▶ _WHAT THE TASK REQUIRES_: Say only how many lines in the entries below contain the word "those".
=== EXERCISE MATERIALS ===
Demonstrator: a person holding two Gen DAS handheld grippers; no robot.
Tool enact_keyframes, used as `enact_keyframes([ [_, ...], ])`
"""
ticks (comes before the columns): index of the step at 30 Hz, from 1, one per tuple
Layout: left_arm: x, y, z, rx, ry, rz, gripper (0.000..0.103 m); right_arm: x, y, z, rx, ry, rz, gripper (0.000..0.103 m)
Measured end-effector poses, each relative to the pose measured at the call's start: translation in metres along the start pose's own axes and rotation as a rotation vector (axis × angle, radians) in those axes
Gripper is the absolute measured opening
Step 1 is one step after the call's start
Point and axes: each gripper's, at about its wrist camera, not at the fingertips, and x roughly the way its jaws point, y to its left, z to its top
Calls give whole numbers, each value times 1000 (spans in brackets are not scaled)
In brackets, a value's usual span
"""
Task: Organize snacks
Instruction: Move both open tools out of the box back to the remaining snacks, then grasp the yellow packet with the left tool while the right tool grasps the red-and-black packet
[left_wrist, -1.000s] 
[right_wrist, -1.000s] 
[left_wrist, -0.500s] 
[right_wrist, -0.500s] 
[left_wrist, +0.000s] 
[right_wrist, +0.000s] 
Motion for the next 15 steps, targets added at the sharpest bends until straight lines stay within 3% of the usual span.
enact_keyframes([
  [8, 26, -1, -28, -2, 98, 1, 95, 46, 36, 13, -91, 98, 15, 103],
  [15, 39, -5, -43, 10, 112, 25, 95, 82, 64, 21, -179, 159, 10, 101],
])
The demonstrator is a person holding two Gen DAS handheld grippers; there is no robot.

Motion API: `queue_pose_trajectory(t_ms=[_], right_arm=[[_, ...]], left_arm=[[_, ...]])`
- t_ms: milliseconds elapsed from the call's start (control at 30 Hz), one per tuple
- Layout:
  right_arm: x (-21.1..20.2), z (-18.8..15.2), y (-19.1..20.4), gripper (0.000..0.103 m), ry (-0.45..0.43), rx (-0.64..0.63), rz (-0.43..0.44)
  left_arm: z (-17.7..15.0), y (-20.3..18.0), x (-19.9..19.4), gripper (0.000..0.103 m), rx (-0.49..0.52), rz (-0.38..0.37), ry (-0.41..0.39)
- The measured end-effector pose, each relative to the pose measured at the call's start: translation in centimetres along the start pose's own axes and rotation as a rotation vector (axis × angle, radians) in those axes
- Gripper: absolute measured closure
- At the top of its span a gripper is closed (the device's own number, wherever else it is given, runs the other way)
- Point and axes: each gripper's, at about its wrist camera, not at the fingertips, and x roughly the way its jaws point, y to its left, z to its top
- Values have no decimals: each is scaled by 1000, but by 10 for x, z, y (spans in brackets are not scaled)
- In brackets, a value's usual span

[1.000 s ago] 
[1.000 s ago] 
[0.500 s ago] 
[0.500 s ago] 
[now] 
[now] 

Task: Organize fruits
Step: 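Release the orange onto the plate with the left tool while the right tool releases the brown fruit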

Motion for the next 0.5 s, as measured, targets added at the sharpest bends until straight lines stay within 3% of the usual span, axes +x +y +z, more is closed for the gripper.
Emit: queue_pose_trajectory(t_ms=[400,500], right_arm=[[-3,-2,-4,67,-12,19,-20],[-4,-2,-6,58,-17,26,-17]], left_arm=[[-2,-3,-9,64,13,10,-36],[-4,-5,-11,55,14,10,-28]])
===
▶ _SOLUTION FOR THIS EXERCISE_: 2